Mais pour être honnête et sincère, à cet endroit, la peine étouffe parfois ma joie quand j’entends l’adversité, les jugements, les rejets, les condamnations que ces personnes doivent endurer, en plus de leur souffrance déjà incommensurable, y compris de la part de notre propre Eglise. Et pourtant, je veux croire alors que ma place, ma mission exercée avec des laïcs sont déjà des signes d’Espérance dans une Eglise qui devrait, toujours selon François, ressembler d’abord à un hôpital de campagne.

 

C’est alors que je me sens l’âme d’un diacre forain. Autrement dit, j’ai l’âme d’un diacre nomade qui rejoint, qui est présent, là où se jouent les enjeux essentiels de la vie. Certes, j’ai connu l’inquiétude et parfois l’inconfort du déplacement à faire à chaque début d’une nouvelle mission, mais je me suis toujours retrouvé dans l’image du diacre passeur ou constructeur de ponts.

 

Puisque nous sommes à l’époque du « marcher ensemble », je ne vois pas comment être signe d’amour en restant assis, et en parlant à propos de ce que je connais pas. Pour accompagner, j’ai besoin de vivre d’abord avec les personnes concernées.
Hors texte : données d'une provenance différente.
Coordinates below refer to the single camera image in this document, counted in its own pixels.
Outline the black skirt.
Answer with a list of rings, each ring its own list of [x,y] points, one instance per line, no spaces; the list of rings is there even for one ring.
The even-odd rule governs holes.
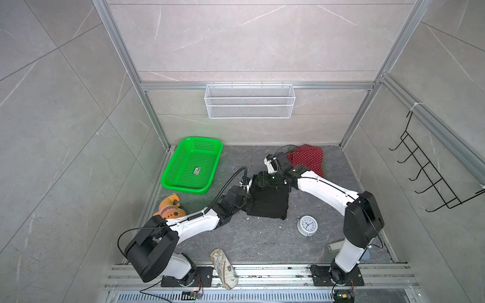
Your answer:
[[[249,216],[285,220],[291,187],[277,175],[261,171],[253,176],[250,194],[242,208]]]

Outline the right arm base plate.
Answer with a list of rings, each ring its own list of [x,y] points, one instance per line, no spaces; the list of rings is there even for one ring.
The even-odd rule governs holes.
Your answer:
[[[346,273],[335,264],[330,266],[311,265],[310,272],[313,284],[316,287],[340,286],[364,286],[364,280],[358,266]]]

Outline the red polka dot skirt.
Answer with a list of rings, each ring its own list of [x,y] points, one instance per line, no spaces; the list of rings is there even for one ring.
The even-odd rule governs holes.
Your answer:
[[[324,178],[323,171],[324,153],[321,147],[313,145],[301,145],[287,153],[287,159],[296,167],[302,165]]]

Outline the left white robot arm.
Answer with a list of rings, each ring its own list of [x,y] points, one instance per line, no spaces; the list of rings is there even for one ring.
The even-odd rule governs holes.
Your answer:
[[[184,253],[175,252],[178,244],[203,232],[229,223],[233,215],[248,202],[252,180],[244,177],[227,194],[221,194],[209,208],[181,218],[165,219],[155,215],[141,228],[124,250],[145,283],[159,276],[170,277],[181,285],[189,285],[196,276],[197,266]]]

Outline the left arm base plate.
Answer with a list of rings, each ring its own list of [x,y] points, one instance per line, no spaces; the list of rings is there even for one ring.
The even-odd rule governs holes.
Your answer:
[[[174,277],[164,277],[161,282],[161,287],[210,287],[213,279],[213,266],[201,266],[195,270],[190,270],[189,273],[182,279],[178,280]]]
Personnellement, je l’avoue, c’est probablement une de mes limites, je ne sais pas aimer à distance. Ma joie, je la puise dans la proximité, et auprès de ceux vers qui j’ai été envoyé. Et pour le coup, ceux-là mêmes vers qui nous sommes envoyés, nous les diacres, ne s’y trompent pas, ils savent bien pourquoi nous cheminons avec eux, ils savent bien profiter de cette proximité d’un homme, dit d’Eglise, à leur côté.

 

Toujours infirmier dans l’âme, je suis heureux de travailler dans et pour cet hôpital de campagne.  Envoyé sur le front auprès des personnes blessées par la séparation ou le divorce, j’aurais donc finalement toute ma vie travailler à prendre soin. Je me sens désormais non plus employé par le CHU, mais par l’Eglise, et mon chef de service, c’est Dieu. Je me réjouis que le Seigneur m’ait confié ce poste, je me réjouis d’être son ouvrier. Quant à mon salaire, c’est la joie de le servir. Pour être franc, j’aimerai parfois toucher une subvention de l’Eglise en tant qu’institution, je me sentirai moins seul, plus soutenu. Quand je dis subvention, vous l’aurez compris, je veux parler de contribution active, de soutien, quelque chose qui signifierait comme « un vas-y Thierry, dis leur l’Amour inconditionnel de Dieu, et dis-nous comment l’Eglise pourrait les accueillir, et les aimer davantage ».

 

C’est à ce moment-là, ce moment de tension, que selon moi que le ministère diaconal prend tout son sens… qu’il est beau, qu’il est vrai, et qu’il devient une grâce pour notre Eglise !

 

Pour conclure, je dirais que ma joie, c’est celle de faire émerger des possibles, quand les impossibles semblent faire loi. Ma joie c’est de huiler les portes des églises qui grincent. Ma joie, c’est de permettre tous les « quand même », quand les vents contraires s’acharnent.